#TBT: When a movement helped end family detention at T. Don Hutto

In the last month, the reaction to the rise in refugee children and families from Central America at the southern border has been decidedly mixed.  On one hand, faith groups and residents of border communities have rallied to provide relief for migrants often badly depleted after a long and dangerous journey.  On the other hand, vigilantes and their political allies have used the humanitarian crisis to call for an even more militarized border and draconian enforcement efforts.  

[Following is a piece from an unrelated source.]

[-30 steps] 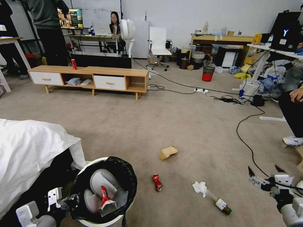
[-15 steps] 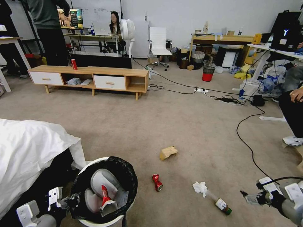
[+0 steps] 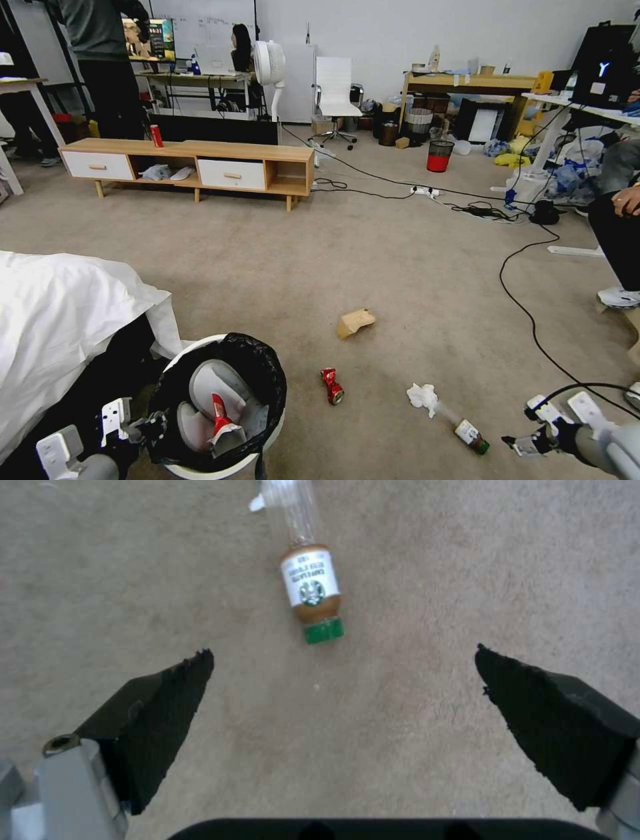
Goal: Pick up the trash bin, then pick up the garbage from the floor and place it into the trash bin.
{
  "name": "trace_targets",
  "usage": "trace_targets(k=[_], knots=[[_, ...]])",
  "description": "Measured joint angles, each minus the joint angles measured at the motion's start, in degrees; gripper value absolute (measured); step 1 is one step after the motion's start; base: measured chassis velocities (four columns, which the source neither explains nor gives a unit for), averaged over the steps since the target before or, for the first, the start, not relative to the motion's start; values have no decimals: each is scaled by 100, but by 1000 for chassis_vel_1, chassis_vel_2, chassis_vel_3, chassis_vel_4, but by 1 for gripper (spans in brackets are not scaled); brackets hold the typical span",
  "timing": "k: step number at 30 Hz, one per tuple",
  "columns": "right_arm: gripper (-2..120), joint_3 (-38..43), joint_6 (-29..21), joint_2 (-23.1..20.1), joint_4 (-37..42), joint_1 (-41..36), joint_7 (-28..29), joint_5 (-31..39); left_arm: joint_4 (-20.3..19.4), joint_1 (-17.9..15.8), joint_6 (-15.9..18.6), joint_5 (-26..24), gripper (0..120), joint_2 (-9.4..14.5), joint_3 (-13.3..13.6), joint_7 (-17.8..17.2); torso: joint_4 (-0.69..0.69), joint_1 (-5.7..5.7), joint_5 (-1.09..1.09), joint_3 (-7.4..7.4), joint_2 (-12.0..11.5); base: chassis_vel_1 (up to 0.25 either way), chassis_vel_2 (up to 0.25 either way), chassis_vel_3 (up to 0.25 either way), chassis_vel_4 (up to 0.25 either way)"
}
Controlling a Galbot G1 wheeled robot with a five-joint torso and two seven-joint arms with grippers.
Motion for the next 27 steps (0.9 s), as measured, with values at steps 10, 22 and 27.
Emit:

Sadly, the Obama Administration has bent to some of the latter's demands, announcing the return of mass detention of immigrant families.  A family detention center was opened in July at a law enforcement training center in Artesia, New Mexico.  The administration then announced that it would start detaining families at a GEO Group-operated facility in Karnes County, Texas and that it would expand the Berks County detention center.  In its supplemental appropriations request to Congress, the administration asked for funding for up to 6,300 family detention beds across the country.  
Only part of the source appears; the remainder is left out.